- TASK REQUIREMENTS -
Repeat the listing exactly, line by line.

- STORED DATA -
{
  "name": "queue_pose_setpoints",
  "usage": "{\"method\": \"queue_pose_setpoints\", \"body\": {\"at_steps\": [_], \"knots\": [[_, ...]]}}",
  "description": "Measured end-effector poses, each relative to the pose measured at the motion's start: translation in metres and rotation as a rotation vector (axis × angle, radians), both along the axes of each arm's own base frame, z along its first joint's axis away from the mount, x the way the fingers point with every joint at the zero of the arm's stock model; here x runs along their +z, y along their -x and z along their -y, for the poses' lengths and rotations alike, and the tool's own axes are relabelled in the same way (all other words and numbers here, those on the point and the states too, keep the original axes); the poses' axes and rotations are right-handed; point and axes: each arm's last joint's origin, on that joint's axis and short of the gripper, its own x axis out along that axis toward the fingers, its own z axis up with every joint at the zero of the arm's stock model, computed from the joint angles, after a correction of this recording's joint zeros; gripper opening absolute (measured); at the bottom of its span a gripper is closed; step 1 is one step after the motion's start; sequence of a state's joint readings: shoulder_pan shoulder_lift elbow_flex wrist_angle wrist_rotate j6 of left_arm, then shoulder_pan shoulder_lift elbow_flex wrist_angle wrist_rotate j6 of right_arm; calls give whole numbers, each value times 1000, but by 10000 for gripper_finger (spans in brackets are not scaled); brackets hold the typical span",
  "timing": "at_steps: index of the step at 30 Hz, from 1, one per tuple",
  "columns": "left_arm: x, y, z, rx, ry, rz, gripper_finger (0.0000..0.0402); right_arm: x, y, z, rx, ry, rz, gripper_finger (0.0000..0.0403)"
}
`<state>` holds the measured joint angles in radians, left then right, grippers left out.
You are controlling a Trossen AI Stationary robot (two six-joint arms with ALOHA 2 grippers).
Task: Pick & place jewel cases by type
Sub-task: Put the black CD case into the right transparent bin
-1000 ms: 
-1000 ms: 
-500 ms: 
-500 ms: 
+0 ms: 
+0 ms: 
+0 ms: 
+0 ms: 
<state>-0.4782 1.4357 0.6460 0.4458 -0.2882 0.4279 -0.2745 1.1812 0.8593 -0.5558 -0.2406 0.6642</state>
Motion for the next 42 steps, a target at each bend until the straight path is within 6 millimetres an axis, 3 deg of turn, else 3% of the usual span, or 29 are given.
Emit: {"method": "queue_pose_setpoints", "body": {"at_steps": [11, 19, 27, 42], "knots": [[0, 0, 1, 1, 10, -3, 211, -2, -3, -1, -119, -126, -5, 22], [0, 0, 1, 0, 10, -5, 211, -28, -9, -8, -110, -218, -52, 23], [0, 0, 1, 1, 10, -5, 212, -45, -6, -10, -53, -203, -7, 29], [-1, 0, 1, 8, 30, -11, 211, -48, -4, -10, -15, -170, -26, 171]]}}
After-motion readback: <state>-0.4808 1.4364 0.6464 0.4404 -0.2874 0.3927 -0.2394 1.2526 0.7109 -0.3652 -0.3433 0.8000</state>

- OUTPUT FOR THIS TASK -
{
  "name": "queue_pose_setpoints",
  "usage": "{\"method\": \"queue_pose_setpoints\", \"body\": {\"at_steps\": [_], \"knots\": [[_, ...]]}}",
  "description": "Measured end-effector poses, each relative to the pose measured at the motion's start: translation in metres and rotation as a rotation vector (axis × angle, radians), both along the axes of each arm's own base frame, z along its first joint's axis away from the mount, x the way the fingers point with every joint at the zero of the arm's stock model; here x runs along their +z, y along their -x and z along their -y, for the poses' lengths and rotations alike, and the tool's own axes are relabelled in the same way (all other words and numbers here, those on the point and the states too, keep the original axes); the poses' axes and rotations are right-handed; point and axes: each arm's last joint's origin, on that joint's axis and short of the gripper, its own x axis out along that axis toward the fingers, its own z axis up with every joint at the zero of the arm's stock model, computed from the joint angles, after a correction of this recording's joint zeros; gripper opening absolute (measured); at the bottom of its span a gripper is closed; step 1 is one step after the motion's start; sequence of a state's joint readings: shoulder_pan shoulder_lift elbow_flex wrist_angle wrist_rotate j6 of left_arm, then shoulder_pan shoulder_lift elbow_flex wrist_angle wrist_rotate j6 of right_arm; calls give whole numbers, each value times 1000, but by 10000 for gripper_finger (spans in brackets are not scaled); brackets hold the typical span",
  "timing": "at_steps: index of the step at 30 Hz, from 1, one per tuple",
  "columns": "left_arm: x, y, z, rx, ry, rz, gripper_finger (0.0000..0.0402); right_arm: x, y, z, rx, ry, rz, gripper_finger (0.0000..0.0403)"
}
`<state>` holds the measured joint angles in radians, left then right, grippers left out.
You are controlling a Trossen AI Stationary robot (two six-joint arms with ALOHA 2 grippers).
Task: Pick & place jewel cases by type
Sub-task: Put the black CD case into the right transparent bin
-1000 ms: 
-1000 ms: 
-500 ms: 
-500 ms: 
+0 ms: 
+0 ms: 
+0 ms: 
+0 ms: 
<state>-0.4782 1.4357 0.6460 0.4458 -0.2882 0.4279 -0.2745 1.1812 0.8593 -0.5558 -0.2406 0.6642</state>
Motion for the next 42 steps, a target at each bend until the straight path is within 6 millimetres an axis, 3 deg of turn, else 3% of the usual span, or 29 are given.
Emit: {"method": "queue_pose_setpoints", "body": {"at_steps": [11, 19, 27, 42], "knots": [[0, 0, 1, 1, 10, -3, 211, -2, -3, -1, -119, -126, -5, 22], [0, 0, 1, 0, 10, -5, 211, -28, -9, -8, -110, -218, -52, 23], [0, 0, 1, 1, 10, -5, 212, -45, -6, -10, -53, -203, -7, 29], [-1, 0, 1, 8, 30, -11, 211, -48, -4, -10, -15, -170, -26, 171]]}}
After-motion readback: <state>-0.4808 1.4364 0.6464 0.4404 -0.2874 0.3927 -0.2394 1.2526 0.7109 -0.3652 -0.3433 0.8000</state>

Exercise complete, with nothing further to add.